Pedro Pascal might’ve said goodbye to Joel Miller on screen, but off screen? He’s nowhere near ready to let go. The actor, 50, has finally opened up about the seismic twist in The Last of Us season 2 – and his emotional state says it all: he’s in “active denial.”
Fans are still reeling from Joel’s brutal death in episode 2, “Through the Valley.” But according to Pascal, no one’s taking it harder than he is. “I don’t spend a lot of time thinking about it because it makes me sad,” he admitted in a candid interview with Entertainment Weekly. “I’m forever bonded to so many members of the experience… but never will under the circumstances of playing Joel.”
Pascal knew from day one that Joel’s fate was sealed – a near mirror of the game’s shocking narrative. “It was just a matter of how and when,” he shrugged. But knowing it and living it turned out to be two very different things.
When the day came to shoot Joel’s final moments, the experience felt strangely peaceful, almost detached. He described the hours in the prosthetics chair with makeup wizard Barrie Gower and designer Paul Spateri as “dreamlike.” His makeup – swollen eyes, cracked limbs, blood stains – painted a chilling picture of what was to come.
But the real gut punch? Seeing his castmates react to the transformation. “I killed the vibe completely as soon as anyone set their eyes on me,” Pascal recalled. “This kind of shock and heartbreak… it was weird to be on the receiving end of that.”
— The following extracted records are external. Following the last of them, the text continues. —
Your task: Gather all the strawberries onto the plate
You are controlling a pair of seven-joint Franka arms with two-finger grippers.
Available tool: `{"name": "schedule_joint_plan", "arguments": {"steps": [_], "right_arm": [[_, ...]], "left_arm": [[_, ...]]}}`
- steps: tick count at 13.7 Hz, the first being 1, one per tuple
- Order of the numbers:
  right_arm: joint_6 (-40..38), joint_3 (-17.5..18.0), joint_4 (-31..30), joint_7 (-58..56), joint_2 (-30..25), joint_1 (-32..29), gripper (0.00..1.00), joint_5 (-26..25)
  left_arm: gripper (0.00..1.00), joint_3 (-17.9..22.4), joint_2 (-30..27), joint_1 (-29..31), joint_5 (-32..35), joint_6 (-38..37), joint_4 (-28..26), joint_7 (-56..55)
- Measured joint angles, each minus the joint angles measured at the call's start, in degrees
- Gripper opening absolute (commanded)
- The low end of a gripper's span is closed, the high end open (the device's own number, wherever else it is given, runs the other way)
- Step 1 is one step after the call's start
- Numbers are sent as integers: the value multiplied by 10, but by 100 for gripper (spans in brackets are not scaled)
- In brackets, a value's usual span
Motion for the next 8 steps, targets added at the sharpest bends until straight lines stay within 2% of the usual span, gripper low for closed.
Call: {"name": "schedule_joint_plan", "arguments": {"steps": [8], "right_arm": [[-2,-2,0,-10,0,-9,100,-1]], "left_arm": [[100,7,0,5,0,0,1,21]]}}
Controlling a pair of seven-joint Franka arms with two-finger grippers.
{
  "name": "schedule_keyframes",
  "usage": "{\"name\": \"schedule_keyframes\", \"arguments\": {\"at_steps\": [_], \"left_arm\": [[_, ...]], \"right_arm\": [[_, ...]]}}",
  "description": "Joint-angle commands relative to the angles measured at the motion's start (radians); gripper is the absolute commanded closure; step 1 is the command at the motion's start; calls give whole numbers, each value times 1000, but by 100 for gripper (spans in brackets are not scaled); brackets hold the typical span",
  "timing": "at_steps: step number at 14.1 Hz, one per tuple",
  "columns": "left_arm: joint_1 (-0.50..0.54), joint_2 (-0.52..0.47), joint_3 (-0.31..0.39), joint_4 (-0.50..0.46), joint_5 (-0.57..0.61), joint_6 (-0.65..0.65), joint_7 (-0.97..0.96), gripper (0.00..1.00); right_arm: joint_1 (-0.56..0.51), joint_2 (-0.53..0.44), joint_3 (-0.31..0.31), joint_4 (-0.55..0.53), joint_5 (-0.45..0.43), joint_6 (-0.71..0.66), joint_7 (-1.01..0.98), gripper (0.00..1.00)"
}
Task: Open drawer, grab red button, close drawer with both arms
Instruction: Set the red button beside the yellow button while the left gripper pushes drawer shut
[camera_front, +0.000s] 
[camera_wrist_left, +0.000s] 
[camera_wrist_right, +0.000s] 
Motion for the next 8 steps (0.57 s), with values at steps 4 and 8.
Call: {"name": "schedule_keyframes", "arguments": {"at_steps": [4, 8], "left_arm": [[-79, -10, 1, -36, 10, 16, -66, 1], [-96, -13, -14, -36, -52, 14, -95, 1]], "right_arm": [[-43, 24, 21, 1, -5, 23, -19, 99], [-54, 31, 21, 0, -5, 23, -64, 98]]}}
And yet, despite Joel’s death, Pedro isn’t fully gone from season 2. The Game of Thrones alum coyly teased that viewers haven’t seen the last of him. “Something that I do feel like keeping secret is, how will those things play and where will they be placed,” he said.
Pascal’s exit marks the end of an era for The Last of Us fans – and for the actor himself, it’s proving harder than expected to walk away from the gruff, grieving father figure he made iconic.
If his portrayal of Joel taught us anything, it’s that sometimes love is brutal – and losing it can leave a wound that never quite heals.